I want to apply Qos on ftp traffic on cisco 6500. Ftp traffic should use only 512 kbps bandwidth. Please any one suggest how should i establish this and any study document will be welcome.

Thanks in advance

Joseph W. Doherty · ‎12-13-2013

Disclaimer

The Author of this posting offers the information contained within this posting without consideration and with the reader's understanding that there's no implied or expressed suitability or fitness for any purpose. Information provided is for informational purposes only and should not be construed as rendering professional advice of any kind. Usage of this posting's information is solely at reader's own risk.

Liability Disclaimer

In no event shall Author be liable for any damages whatsoever (including, without limitation, damages for loss of use, data or profit) arising out of the use or inability to use the posting's information even if Author has been advised of the possibility of such damage.

Posting

You could use an ingress policy-map to identify FTP traffic and police it at 512 Kbps.

One nice feature of the 6500s, they support microflow policers, so you can police individual flows. (Very convenient on a trunk or VLAN interface.)

View solution in original post

paul driver · ‎12-16-2013

Hello

You haven't speechified if this is to be applied for a specific vlan or interface?
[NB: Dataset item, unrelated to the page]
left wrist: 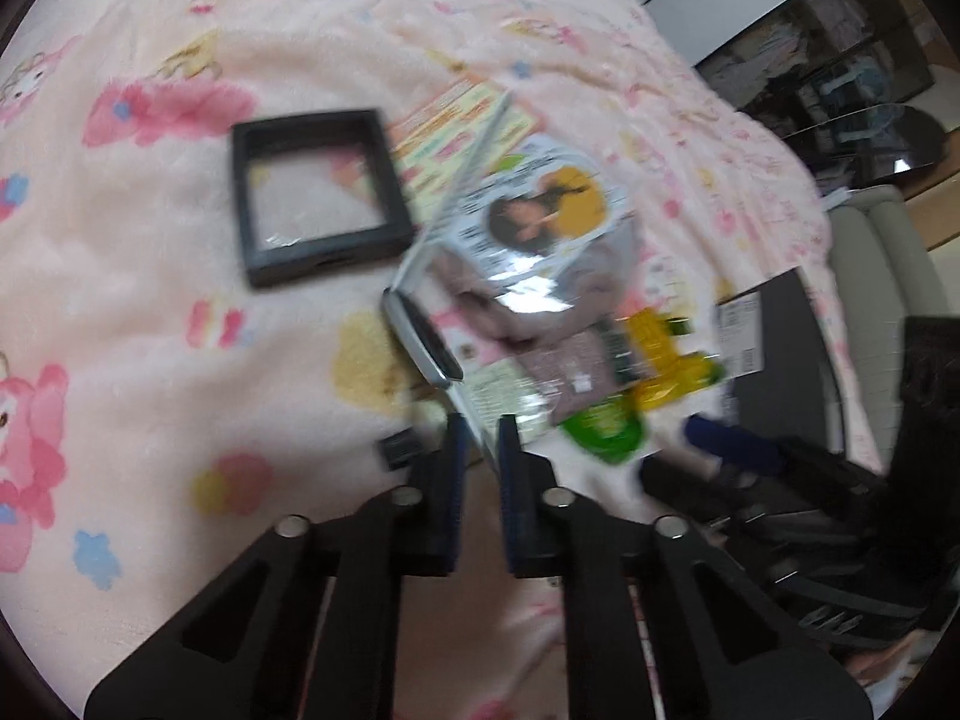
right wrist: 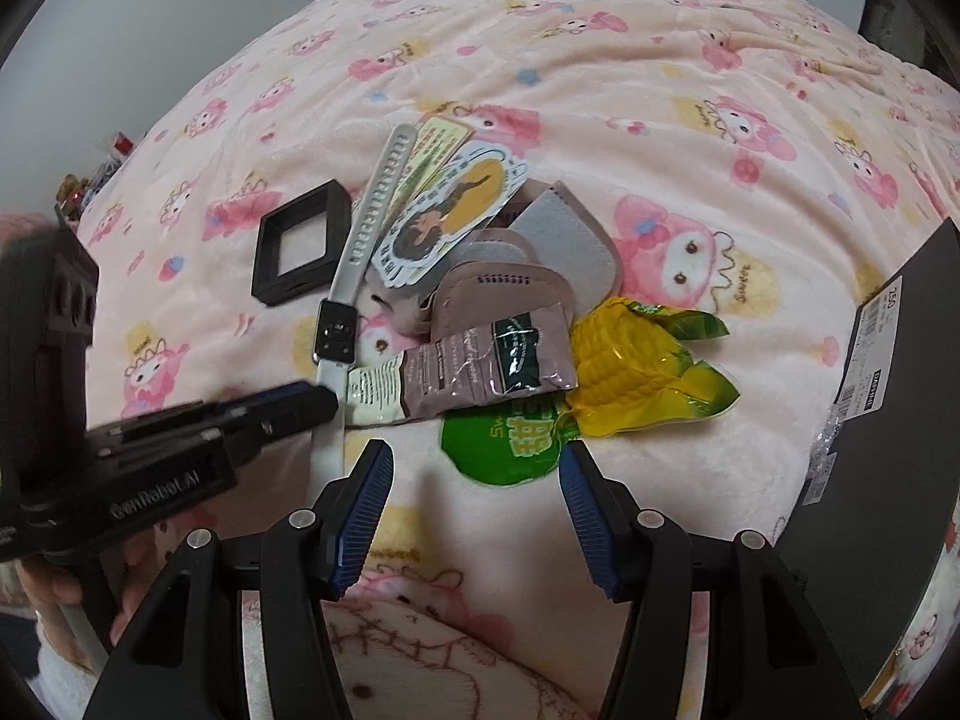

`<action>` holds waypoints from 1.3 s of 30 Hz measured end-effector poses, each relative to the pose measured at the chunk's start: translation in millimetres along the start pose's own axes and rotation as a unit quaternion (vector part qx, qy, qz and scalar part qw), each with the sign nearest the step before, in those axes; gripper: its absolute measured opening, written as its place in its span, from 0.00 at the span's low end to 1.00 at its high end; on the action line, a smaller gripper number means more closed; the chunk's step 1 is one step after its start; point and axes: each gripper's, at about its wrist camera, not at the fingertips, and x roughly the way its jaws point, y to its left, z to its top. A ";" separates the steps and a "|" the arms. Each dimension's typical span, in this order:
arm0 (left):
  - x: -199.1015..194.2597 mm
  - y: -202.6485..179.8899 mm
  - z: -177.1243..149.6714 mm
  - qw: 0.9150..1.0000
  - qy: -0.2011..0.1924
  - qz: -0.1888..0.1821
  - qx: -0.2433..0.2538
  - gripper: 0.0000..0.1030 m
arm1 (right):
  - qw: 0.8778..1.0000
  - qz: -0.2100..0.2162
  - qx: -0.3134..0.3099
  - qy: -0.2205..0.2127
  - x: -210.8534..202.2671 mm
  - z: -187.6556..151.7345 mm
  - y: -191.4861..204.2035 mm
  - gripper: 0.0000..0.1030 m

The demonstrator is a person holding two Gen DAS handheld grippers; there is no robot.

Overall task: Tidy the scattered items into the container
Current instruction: 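Grasp the pink-and-white tube with left gripper while right gripper grasps the white watch strap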

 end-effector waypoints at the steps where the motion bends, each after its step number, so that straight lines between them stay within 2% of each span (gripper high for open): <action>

Below is a example of both:

access-list 100 permit tcp any any eq ftp

access-list 100 permit tcp any any eq ftp-data

class-map match-all FTP

match access-group 100

or

match protocol ftp

policy-map Police

class FTP

police 512000 conform-action transmit exceed-action drop

class class-default

police 8000000 conform-action transmit exceed-action drop

service-policy input Police

policy-map Police

interface xx

service-policy input Police

Lan/Trunks - nested policy

Class Traffic

match input interface x/x

Policy-map Traffic_pm
Class Traffic

police 8000000 conform-action transmit exceed-action drop

access-list 100 permit tcp any any eq ftp

access-list 100 permit tcp any any eq ftp-data

Class-map FTP
match access-group 100

or

match portocol ftp

Policy-map Police

class FTP

police 512000 conform-action transmit exceed-action drop
service-policy Traffic_pm

int vlan xxx

service-policy input Police

Int xxx ( trunk interfaces)
mls qos vlan based

res

Paul

Please don't forget to rate any posts that have been helpful.

Thanks.

Please rate and mark as an accepted solution if you have found any of the information provided useful.
This then could assist others on these forums to find a valuable answer and broadens the community’s global network.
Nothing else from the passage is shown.